Tonight’s sky will be lit up with the second supermoon of the year and visible to everyone in the UK providing the clouds stay out of the way.
It’s officially known as the ‘Worm Moon’ and will be visible from around 5.35pm this afternoon. Look to the east after sunset as the moon rises and makes its way across the night sky.
Royal Observatory astronomer Emily Drabek-Maunder told the PA news agency: ‘The March full moon is known as the worm moon, named after earthworms that emerge towards the beginning of spring as the ground thaws.’
‘Traditionally, monthly full moons are named from Native American tradition, but many also have Anglo-Saxon and Germanic origins.’
‘From those different origins, the March full moon has also been called the chaste moon, death moon, crust moon and even the sap moon after sap flowing from sugar maple trees.’
The fact it’s a supermoon means tonight’s spectacle will appear about 14% bigger and 30% brighter in the sky as the moon reaches its closest point to Earth.
Ms Drabek-Maunder told PA: ‘It will be slightly bigger in the sky, though this will not be easily noticeable by eye.’
The moon will set in the west at sunrise on Tuesday morning around 7.13am, Ms Drabek-Maunder said.
The first supermoon event of 2020 occurred last month and the next one will take place on April 8.
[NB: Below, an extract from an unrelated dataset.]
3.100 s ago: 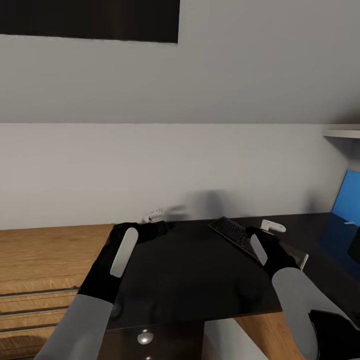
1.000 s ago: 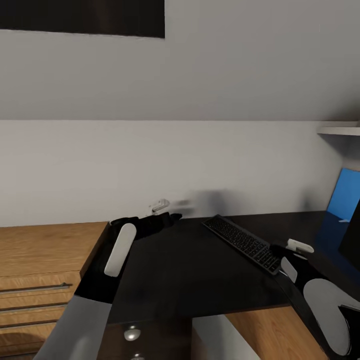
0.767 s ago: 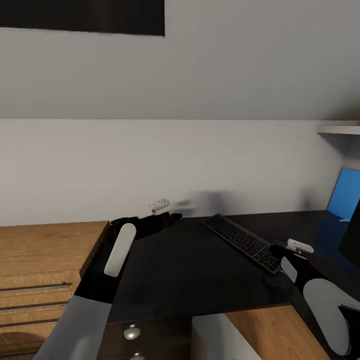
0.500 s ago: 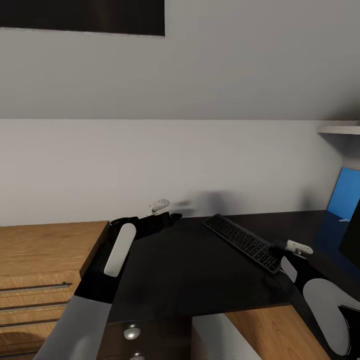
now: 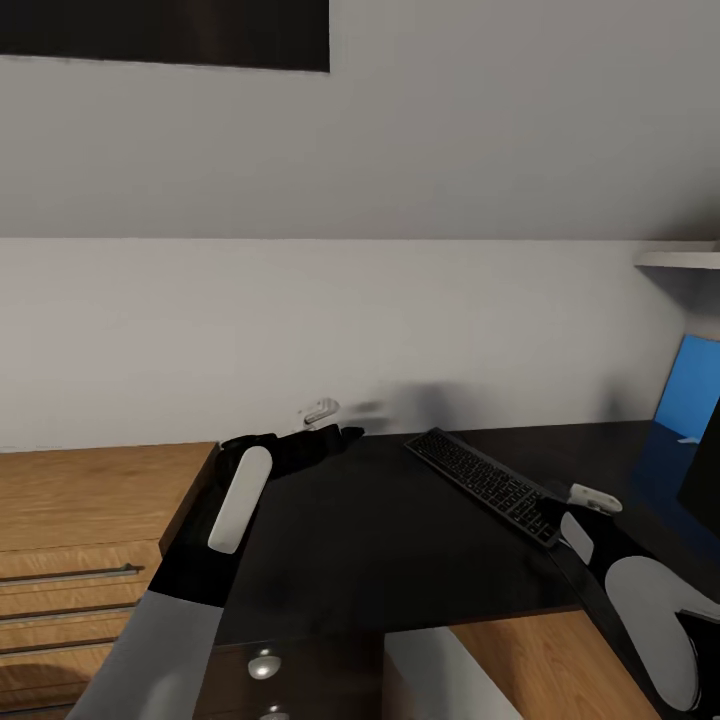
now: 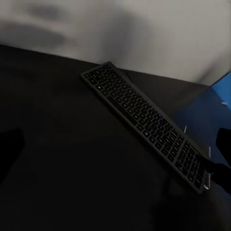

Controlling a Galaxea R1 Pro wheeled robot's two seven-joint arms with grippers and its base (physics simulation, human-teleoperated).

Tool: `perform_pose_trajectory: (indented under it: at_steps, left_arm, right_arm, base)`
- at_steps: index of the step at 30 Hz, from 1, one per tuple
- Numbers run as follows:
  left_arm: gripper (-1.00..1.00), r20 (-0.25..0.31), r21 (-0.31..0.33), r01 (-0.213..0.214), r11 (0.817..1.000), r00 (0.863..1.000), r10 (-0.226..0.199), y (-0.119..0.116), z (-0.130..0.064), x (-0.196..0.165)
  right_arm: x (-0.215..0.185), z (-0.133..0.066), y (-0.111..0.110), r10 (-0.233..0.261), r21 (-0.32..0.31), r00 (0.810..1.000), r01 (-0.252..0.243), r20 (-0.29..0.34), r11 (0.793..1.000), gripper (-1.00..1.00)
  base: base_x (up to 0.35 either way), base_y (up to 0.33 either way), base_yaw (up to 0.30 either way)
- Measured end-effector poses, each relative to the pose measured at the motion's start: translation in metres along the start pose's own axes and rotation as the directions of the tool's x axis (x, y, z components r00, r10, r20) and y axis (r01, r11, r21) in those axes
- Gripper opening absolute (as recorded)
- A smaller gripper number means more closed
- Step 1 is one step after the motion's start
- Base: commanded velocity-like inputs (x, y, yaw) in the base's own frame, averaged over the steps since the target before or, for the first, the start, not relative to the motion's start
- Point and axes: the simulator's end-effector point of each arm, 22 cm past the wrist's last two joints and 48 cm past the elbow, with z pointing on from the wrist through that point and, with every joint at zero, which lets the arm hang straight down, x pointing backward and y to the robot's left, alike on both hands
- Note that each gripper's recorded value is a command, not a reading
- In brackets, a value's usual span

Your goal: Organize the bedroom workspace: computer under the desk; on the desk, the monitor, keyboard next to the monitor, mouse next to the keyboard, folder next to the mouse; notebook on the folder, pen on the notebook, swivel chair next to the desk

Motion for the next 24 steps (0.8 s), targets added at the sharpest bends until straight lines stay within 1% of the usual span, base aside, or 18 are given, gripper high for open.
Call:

Astrologer Richard Nolle first defined the term supermoon in 1979 as he explained that the phenomenon ‘is a new or full moon which occurs with the moon at or near (within 90% of) its closest approach to Earth in a given orbit.’
In order for a moon to be propelled to supermoon stardom it would have to be 226,000 miles away from the Earth.
A supermoon occurs every 14 full moon which is just over a year.
When the moon is closer to the earth, there are higher tide levels due to the moon’s gravitational pull on our water.